[LISTED RECORDS — start]

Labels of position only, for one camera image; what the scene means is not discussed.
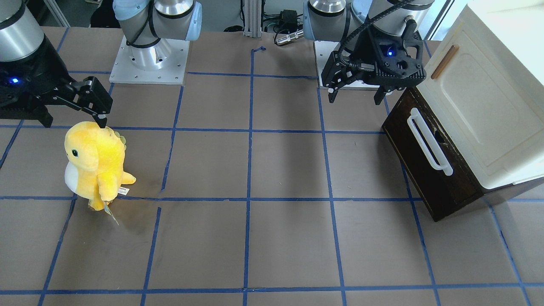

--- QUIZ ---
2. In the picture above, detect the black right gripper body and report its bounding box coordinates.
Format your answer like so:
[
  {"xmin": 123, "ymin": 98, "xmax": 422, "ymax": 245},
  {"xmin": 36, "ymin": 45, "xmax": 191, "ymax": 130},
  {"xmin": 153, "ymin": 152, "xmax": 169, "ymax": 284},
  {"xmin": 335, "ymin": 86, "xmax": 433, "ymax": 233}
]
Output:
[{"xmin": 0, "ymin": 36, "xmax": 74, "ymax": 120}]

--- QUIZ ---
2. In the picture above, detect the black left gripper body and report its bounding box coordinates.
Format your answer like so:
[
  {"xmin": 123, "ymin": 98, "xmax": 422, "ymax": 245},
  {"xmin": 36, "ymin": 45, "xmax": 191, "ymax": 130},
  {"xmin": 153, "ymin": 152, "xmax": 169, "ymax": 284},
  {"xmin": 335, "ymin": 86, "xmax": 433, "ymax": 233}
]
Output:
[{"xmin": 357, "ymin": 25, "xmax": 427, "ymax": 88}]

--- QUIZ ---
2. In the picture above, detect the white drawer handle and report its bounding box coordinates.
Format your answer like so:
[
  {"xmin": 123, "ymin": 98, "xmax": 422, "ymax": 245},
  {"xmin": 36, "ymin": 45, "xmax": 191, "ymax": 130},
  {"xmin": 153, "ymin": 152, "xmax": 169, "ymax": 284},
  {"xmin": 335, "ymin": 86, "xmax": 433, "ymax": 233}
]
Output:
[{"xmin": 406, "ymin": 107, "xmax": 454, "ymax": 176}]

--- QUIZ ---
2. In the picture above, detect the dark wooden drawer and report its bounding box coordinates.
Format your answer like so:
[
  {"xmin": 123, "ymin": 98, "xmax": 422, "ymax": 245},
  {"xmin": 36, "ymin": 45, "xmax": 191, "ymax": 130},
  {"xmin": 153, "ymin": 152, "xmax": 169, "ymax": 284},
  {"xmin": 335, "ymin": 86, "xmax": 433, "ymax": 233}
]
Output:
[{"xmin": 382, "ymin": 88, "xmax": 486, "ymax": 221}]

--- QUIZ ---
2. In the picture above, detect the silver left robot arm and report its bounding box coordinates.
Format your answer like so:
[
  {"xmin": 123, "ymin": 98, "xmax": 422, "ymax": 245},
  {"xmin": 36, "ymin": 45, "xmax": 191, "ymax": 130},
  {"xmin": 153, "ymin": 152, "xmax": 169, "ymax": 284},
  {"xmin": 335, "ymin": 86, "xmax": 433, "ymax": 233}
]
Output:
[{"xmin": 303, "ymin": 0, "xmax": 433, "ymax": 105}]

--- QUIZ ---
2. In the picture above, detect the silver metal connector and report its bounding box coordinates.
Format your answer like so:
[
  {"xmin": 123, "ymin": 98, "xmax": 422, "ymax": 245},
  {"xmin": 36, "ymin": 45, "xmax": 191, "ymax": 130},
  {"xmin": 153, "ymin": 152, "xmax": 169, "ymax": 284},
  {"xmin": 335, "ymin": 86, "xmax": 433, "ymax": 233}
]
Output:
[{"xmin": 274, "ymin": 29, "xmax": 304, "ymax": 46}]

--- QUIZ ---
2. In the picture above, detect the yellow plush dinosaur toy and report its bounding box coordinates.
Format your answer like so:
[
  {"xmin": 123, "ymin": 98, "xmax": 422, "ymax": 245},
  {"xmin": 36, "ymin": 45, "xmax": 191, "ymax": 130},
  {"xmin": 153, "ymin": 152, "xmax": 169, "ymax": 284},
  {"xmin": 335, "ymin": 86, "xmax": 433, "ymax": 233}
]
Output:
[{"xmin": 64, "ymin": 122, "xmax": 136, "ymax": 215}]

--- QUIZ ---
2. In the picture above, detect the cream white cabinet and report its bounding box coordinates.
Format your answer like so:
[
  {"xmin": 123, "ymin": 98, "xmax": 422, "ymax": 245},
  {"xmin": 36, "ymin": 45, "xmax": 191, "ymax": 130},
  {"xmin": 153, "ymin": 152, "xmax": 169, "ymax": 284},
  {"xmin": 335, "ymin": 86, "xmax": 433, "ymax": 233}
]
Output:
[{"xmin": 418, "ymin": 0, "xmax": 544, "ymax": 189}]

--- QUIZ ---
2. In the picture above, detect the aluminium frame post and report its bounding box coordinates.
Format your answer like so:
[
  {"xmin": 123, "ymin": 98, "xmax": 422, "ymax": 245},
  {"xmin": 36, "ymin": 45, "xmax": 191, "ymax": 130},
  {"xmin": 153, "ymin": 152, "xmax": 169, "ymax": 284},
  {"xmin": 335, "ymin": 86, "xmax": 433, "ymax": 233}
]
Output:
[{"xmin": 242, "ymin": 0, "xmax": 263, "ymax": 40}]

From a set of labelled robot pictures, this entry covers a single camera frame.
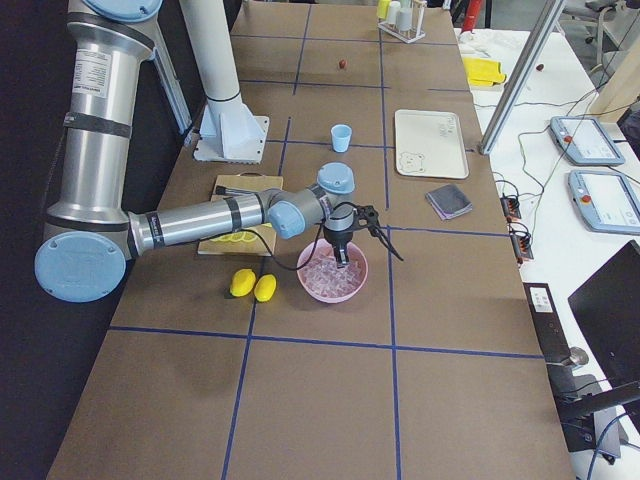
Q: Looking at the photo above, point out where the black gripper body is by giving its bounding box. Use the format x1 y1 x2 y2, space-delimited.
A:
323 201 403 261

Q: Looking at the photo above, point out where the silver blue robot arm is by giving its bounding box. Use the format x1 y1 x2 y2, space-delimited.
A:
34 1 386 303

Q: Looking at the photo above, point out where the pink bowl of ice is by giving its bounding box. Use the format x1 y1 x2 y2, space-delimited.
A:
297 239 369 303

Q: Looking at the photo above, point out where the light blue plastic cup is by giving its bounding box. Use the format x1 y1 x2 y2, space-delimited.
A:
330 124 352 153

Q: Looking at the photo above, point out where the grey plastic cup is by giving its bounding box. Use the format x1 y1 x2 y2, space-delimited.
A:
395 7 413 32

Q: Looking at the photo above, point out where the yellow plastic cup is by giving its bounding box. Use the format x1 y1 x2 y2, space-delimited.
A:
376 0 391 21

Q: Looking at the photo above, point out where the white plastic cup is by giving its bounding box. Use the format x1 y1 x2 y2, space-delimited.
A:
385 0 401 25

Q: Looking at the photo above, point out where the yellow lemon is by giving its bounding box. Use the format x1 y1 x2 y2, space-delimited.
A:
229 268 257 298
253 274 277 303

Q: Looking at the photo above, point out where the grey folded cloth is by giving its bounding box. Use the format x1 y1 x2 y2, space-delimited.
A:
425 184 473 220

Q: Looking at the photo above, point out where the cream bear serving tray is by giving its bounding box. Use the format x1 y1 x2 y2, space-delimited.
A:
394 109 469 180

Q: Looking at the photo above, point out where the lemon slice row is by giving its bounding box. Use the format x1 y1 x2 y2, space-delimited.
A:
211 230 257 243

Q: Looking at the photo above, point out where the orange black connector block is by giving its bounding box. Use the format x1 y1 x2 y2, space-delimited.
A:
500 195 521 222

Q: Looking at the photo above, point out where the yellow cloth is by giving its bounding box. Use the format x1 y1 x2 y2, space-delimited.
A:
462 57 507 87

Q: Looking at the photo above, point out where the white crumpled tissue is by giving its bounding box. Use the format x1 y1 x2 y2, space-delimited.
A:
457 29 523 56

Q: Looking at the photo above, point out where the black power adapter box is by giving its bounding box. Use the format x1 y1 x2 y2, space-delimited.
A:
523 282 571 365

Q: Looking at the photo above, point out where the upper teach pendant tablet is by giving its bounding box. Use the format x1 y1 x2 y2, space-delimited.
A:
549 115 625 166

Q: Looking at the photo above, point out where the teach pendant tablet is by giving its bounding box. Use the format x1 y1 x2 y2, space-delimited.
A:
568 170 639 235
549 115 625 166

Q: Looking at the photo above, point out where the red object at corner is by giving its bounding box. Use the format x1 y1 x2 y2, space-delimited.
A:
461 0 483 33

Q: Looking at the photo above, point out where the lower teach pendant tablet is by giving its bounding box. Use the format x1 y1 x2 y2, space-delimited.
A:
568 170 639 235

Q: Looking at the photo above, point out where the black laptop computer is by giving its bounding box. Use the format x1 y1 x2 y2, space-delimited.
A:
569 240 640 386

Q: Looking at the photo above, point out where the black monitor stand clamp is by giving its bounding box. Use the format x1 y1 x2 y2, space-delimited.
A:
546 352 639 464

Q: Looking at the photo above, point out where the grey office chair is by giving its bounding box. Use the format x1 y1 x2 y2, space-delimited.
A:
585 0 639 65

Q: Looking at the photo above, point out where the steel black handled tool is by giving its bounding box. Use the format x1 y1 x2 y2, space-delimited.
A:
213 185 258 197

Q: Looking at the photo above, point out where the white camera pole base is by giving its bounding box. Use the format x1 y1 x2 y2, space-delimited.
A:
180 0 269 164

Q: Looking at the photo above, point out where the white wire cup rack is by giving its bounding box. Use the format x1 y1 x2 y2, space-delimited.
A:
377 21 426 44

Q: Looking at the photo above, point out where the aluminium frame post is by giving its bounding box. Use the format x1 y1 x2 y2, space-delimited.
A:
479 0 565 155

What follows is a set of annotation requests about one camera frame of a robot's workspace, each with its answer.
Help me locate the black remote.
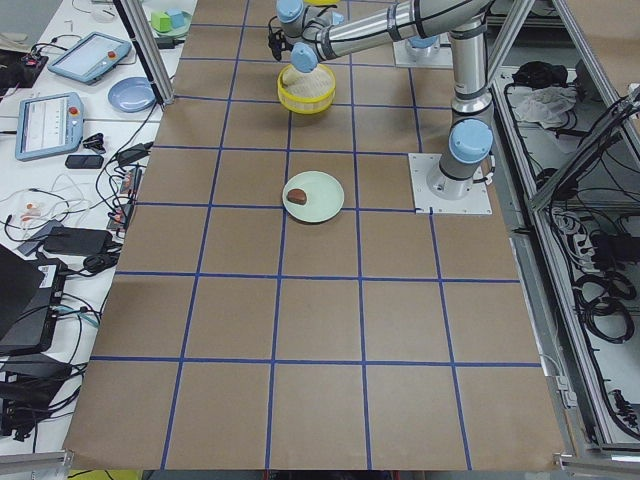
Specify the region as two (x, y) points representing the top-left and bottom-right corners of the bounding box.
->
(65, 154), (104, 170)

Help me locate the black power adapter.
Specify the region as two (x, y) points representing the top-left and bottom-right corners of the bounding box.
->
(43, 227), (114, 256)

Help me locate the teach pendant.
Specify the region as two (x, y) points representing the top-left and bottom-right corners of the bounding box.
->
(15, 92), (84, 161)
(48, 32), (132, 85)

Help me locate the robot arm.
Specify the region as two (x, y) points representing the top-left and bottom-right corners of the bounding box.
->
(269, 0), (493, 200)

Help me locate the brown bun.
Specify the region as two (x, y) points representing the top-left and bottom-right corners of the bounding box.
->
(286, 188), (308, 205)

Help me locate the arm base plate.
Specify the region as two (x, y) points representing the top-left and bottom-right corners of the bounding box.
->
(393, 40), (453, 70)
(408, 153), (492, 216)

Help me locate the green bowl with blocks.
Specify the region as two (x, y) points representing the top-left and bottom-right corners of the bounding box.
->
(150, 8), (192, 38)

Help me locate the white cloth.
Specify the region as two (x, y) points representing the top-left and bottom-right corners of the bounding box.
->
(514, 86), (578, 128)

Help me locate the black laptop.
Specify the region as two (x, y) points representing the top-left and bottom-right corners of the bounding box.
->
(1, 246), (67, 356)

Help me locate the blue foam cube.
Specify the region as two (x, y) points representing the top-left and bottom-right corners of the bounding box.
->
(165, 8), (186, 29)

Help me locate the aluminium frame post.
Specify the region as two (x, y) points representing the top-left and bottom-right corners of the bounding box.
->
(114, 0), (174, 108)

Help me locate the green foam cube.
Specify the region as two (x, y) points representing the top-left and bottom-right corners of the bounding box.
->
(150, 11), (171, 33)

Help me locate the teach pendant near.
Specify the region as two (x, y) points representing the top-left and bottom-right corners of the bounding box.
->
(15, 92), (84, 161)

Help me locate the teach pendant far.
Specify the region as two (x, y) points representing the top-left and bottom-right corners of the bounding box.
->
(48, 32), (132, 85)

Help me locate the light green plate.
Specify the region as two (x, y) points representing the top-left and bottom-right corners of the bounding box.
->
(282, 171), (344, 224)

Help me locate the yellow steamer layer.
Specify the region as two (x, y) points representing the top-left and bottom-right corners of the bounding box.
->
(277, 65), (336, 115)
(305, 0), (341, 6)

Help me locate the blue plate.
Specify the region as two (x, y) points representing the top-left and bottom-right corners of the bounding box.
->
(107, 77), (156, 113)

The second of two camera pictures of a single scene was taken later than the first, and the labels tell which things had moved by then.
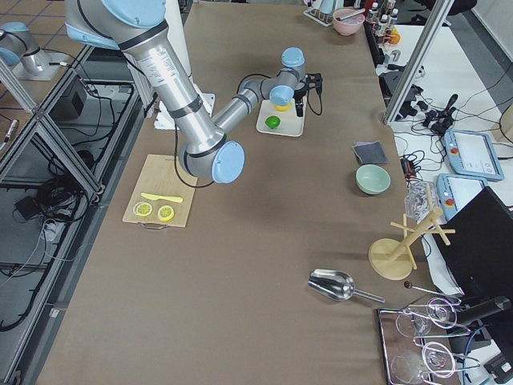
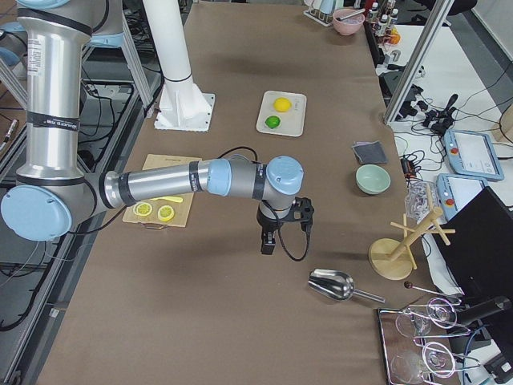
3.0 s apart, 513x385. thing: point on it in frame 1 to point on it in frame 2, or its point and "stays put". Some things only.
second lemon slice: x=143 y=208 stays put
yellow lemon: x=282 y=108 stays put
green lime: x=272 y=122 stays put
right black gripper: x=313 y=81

[LISTED RECORDS — finish]

_WHAT IS EXPECTED_
Search the records for the word "plate" and copy every line where it occurs.

_TASK RESULT_
Help me locate the arm base plate.
Help me locate the light green plate.
Help me locate the blue plate.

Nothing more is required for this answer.